WORK INSTRUCTION
Report, in full, each line of the material below in which the string "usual" occurs.

= Beginning of Section =

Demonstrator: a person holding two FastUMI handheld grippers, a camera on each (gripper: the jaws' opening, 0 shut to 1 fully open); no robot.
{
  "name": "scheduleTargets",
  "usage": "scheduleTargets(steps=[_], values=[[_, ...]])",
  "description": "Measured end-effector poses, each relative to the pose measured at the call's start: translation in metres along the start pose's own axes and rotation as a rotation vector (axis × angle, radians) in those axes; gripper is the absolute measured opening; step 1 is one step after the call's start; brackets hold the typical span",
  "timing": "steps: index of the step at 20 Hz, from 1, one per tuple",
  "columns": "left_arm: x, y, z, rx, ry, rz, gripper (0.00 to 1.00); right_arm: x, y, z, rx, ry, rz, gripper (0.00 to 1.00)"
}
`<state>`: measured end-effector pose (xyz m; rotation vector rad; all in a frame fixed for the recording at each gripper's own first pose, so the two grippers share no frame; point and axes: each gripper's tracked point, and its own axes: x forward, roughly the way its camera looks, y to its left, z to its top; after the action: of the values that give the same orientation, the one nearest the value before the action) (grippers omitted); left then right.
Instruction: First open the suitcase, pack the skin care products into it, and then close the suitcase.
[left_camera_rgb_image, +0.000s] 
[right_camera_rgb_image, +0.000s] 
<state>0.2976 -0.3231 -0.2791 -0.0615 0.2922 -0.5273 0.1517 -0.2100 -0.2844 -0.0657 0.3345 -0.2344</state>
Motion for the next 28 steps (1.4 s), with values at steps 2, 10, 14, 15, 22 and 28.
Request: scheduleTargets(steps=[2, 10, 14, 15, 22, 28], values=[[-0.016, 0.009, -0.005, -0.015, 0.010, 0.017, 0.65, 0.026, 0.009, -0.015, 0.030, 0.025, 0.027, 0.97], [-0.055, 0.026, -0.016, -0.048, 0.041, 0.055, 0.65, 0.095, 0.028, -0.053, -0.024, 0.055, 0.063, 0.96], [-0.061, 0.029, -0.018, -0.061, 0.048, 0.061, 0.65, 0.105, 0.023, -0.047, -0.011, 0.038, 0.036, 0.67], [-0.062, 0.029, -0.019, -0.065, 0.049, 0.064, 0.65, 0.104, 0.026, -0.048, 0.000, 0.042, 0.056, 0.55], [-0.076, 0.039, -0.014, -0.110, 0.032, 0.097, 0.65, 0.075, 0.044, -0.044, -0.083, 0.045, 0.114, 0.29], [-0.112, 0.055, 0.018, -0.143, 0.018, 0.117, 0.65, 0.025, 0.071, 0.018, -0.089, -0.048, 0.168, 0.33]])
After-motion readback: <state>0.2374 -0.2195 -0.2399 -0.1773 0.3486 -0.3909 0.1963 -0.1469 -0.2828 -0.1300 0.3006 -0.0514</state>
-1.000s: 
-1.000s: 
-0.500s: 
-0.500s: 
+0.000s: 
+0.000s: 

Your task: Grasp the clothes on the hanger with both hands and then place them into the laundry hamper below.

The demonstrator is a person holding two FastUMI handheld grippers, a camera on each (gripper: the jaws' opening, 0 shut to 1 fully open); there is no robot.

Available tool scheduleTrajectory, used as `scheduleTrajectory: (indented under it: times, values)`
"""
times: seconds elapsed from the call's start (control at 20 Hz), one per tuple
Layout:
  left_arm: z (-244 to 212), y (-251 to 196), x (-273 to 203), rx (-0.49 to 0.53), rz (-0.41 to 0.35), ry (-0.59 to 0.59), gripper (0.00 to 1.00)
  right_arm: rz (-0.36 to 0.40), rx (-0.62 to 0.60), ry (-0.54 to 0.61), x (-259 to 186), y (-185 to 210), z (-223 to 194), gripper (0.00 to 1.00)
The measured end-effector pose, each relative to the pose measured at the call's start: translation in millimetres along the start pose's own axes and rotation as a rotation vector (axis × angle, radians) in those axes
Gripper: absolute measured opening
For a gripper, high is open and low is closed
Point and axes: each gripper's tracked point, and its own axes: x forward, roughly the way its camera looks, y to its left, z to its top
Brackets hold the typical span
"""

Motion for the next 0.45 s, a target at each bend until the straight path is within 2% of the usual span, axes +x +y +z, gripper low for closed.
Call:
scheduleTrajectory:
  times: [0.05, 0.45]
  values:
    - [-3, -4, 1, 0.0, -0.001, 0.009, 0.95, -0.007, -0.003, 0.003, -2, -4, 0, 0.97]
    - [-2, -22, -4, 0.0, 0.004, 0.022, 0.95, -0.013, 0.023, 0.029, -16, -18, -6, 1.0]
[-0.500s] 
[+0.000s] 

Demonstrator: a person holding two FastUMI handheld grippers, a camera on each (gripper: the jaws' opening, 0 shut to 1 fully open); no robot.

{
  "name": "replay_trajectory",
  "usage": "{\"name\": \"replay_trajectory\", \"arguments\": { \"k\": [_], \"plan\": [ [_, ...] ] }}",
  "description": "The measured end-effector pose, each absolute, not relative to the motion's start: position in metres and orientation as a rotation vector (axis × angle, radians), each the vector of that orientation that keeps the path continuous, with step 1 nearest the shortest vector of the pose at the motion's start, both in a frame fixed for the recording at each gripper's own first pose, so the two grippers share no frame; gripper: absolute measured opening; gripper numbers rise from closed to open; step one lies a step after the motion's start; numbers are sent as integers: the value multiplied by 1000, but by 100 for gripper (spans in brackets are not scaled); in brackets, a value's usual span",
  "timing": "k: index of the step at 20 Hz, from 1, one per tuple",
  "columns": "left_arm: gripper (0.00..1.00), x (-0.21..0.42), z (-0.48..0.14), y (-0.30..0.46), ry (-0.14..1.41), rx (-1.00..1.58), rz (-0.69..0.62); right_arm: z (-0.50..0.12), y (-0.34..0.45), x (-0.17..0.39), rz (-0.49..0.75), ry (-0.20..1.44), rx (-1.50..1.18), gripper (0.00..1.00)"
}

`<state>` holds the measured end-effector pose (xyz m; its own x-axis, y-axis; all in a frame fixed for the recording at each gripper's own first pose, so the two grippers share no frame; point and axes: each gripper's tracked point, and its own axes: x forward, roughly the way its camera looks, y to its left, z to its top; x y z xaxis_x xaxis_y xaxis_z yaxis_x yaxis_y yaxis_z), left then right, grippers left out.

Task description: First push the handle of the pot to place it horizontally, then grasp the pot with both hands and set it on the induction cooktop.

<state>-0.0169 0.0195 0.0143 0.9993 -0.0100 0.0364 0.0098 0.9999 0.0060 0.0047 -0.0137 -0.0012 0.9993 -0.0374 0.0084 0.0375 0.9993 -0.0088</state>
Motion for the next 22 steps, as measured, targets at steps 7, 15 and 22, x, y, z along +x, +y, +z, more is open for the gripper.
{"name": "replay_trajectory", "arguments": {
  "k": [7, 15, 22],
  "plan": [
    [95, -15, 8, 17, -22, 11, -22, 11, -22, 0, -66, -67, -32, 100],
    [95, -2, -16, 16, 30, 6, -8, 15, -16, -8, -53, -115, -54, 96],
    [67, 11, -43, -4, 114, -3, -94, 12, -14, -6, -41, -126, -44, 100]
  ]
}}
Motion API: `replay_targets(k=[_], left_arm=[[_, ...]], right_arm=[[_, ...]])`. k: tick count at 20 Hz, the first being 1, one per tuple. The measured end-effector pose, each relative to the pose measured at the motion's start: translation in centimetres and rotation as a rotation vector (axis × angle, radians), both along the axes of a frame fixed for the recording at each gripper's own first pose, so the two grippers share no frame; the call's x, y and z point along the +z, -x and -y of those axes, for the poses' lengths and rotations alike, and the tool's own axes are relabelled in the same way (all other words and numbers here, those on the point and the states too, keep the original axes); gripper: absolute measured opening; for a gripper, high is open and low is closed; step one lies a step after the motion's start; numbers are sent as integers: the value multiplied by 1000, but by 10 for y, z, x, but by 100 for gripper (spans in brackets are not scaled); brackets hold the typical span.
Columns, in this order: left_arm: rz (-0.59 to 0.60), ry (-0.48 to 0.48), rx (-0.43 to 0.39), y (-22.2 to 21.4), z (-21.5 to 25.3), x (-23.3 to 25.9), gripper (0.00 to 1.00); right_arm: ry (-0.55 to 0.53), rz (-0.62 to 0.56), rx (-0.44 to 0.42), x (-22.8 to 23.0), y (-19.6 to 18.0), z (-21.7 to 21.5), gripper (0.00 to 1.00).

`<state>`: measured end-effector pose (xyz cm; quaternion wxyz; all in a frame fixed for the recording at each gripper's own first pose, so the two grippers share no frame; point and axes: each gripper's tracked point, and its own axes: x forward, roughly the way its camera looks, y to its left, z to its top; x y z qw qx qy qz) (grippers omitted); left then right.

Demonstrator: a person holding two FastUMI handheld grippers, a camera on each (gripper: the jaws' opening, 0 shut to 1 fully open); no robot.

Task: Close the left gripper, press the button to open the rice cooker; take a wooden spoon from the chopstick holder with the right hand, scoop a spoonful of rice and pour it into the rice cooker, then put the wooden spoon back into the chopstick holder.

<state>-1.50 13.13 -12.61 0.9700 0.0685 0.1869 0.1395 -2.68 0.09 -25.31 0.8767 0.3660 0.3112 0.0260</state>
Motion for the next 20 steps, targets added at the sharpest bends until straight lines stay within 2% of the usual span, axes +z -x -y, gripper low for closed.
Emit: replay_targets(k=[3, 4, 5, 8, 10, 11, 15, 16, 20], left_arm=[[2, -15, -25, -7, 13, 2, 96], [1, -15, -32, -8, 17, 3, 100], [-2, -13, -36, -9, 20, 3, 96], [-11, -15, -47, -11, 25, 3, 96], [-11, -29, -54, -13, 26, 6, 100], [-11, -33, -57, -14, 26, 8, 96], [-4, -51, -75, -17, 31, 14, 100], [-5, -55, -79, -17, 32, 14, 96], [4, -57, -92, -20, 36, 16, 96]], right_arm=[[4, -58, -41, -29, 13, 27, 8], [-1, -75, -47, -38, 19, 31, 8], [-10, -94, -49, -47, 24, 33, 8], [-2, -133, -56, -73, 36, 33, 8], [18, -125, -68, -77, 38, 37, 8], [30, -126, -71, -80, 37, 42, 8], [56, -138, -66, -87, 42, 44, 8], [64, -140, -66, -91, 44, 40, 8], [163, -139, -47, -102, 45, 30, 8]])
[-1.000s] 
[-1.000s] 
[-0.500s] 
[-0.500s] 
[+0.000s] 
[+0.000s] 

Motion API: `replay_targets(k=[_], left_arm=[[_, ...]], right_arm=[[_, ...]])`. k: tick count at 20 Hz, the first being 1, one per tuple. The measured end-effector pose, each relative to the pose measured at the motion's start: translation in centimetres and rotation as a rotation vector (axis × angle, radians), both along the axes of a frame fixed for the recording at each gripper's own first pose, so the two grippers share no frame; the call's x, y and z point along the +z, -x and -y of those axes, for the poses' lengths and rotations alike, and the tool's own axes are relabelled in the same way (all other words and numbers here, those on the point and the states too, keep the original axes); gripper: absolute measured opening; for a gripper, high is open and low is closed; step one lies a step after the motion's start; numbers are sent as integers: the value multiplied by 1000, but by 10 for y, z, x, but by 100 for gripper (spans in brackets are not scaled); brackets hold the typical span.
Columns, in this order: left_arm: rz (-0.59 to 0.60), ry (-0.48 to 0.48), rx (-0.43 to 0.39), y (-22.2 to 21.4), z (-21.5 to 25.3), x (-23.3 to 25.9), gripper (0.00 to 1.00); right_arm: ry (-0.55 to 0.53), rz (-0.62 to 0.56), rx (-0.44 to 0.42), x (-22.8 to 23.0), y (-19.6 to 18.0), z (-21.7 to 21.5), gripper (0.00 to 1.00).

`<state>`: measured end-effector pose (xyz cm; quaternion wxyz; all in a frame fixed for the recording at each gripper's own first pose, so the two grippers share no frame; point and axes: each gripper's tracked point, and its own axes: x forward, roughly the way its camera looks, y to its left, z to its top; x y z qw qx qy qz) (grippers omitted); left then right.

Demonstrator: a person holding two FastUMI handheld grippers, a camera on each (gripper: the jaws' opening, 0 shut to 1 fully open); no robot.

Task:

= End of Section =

SOLUTION FOR THIS PROBLEM
Motion for the next 0.45 s, a target at each bend until the straight path is within 2% of the usual span, axes +x +y +z, gripper low for closed.
  "description": "The measured end-effector pose, each absolute, not relative to the motion's start: position in metres and orientation as a rotation vector (axis × angle, radians), each the vector of that orientation that keeps the path continuous, with step 1 nearest the shortest vector of the pose at the motion's start, both in a frame fixed for the recording at each gripper's own first pose, so the two grippers share no frame; gripper: absolute measured opening; gripper numbers rise from closed to open; step one lies a step after the motion's start; numbers are sent as integers: the value multiplied by 1000, but by 100 for gripper (spans in brackets are not scaled); in brackets, a value's usual span",
Motion for the next 20 steps, targets added at the sharpest bends until straight lines stay within 2% of the usual span, axes +z -x -y, gripper low for closed.

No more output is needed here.